§ **WORK ORDER**: Search the data for the word "things" and copy every line where it occurs.

[Records from a dataset]
• • • •
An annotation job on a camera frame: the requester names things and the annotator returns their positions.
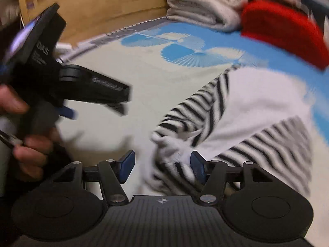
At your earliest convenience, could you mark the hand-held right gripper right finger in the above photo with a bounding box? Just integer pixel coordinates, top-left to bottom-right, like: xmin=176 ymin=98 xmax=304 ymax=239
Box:
xmin=190 ymin=151 xmax=278 ymax=207

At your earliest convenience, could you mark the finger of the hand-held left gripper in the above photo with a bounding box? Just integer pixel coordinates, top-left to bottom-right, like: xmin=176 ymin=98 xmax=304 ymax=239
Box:
xmin=59 ymin=65 xmax=132 ymax=116
xmin=61 ymin=105 xmax=78 ymax=121

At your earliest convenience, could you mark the person's left hand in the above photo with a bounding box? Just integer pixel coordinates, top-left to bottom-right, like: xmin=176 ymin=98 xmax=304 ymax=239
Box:
xmin=0 ymin=85 xmax=61 ymax=183

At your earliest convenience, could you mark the small white object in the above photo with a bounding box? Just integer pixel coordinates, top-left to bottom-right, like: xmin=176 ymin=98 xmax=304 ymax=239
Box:
xmin=55 ymin=43 xmax=73 ymax=55

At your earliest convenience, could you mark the red cloth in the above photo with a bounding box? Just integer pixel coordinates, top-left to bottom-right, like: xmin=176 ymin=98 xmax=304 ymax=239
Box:
xmin=241 ymin=0 xmax=329 ymax=70

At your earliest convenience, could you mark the folded beige towel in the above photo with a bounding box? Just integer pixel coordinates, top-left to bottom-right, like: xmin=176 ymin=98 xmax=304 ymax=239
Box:
xmin=162 ymin=0 xmax=248 ymax=33

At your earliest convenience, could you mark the blue white patterned mat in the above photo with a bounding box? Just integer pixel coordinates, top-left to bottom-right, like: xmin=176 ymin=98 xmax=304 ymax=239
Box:
xmin=55 ymin=17 xmax=329 ymax=196

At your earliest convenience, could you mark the black white striped shirt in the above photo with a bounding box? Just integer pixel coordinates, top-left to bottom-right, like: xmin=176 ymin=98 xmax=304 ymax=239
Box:
xmin=150 ymin=65 xmax=315 ymax=198

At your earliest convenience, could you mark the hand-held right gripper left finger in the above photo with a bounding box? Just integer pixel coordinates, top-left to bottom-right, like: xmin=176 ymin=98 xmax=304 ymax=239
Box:
xmin=51 ymin=149 xmax=136 ymax=207

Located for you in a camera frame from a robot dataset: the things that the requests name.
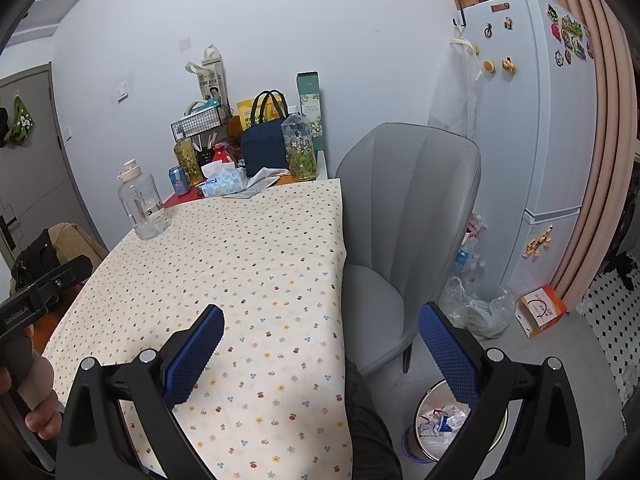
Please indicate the person's left hand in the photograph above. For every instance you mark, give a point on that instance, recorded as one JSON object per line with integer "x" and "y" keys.
{"x": 42, "y": 415}

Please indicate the white wall outlet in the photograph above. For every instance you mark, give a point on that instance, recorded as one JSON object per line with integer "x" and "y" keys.
{"x": 185, "y": 44}

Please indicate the large clear tea bottle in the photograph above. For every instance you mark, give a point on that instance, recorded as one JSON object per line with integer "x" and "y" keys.
{"x": 299, "y": 145}

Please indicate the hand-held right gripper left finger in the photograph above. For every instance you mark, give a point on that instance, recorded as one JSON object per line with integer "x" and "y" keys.
{"x": 192, "y": 355}

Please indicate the brown jacket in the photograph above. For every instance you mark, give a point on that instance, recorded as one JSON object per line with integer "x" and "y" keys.
{"x": 80, "y": 242}

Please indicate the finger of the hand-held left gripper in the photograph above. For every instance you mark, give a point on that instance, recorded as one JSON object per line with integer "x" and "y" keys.
{"x": 65, "y": 272}

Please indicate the grey upholstered chair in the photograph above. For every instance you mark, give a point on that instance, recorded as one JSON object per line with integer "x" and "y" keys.
{"x": 400, "y": 185}

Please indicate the orange cardboard box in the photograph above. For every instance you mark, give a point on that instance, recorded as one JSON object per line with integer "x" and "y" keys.
{"x": 542, "y": 310}

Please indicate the clear plastic bag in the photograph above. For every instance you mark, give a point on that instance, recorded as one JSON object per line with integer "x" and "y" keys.
{"x": 480, "y": 310}

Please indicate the blue drink can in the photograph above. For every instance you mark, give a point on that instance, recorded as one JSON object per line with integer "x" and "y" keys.
{"x": 179, "y": 180}

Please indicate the yellow bear magnet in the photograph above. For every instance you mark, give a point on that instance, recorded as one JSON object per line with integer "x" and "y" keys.
{"x": 508, "y": 65}

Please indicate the tall green box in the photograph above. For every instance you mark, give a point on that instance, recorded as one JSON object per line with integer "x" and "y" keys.
{"x": 312, "y": 105}

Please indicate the black bag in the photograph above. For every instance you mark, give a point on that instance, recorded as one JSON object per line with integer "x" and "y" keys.
{"x": 32, "y": 260}

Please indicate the white light switch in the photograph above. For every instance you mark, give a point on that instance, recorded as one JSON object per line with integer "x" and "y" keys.
{"x": 123, "y": 90}

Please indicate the green hanging cloth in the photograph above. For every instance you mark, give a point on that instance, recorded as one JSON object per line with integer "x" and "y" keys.
{"x": 20, "y": 120}

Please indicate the blue tissue pack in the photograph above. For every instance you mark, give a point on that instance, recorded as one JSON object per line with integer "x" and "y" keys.
{"x": 222, "y": 182}

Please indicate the white hanging apron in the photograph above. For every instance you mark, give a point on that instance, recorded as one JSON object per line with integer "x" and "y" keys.
{"x": 455, "y": 90}

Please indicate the white paper bag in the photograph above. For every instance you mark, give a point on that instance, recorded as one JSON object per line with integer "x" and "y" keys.
{"x": 212, "y": 80}

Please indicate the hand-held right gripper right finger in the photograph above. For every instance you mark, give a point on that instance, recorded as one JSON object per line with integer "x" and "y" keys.
{"x": 447, "y": 355}

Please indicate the group of colourful fridge magnets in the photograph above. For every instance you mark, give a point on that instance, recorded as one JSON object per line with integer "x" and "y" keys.
{"x": 570, "y": 35}

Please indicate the small bear magnet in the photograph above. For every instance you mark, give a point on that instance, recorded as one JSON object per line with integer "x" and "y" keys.
{"x": 509, "y": 22}

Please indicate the clear water jug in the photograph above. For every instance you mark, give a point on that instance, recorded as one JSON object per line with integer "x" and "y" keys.
{"x": 142, "y": 205}

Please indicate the red pouch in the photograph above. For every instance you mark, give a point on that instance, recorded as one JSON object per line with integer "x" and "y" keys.
{"x": 225, "y": 155}

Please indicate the black clothing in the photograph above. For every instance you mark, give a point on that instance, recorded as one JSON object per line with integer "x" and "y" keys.
{"x": 627, "y": 270}

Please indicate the yellow snack packet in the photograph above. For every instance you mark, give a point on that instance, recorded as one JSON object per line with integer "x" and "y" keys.
{"x": 246, "y": 112}

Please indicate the white round trash bin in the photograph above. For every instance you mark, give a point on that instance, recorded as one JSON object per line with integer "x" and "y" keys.
{"x": 415, "y": 445}

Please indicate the white bag of bottles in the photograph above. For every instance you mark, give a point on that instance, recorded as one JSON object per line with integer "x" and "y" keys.
{"x": 467, "y": 250}

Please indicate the navy lunch bag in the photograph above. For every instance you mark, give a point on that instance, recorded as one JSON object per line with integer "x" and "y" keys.
{"x": 262, "y": 147}

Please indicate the cluster of yellow magnets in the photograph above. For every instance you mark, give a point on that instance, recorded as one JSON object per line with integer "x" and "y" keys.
• • • •
§ **REPLY**:
An annotation job on a camera frame: the requester names things and the annotator returns their positions.
Located for you in a camera frame from a robot dataset: the things that the requests name.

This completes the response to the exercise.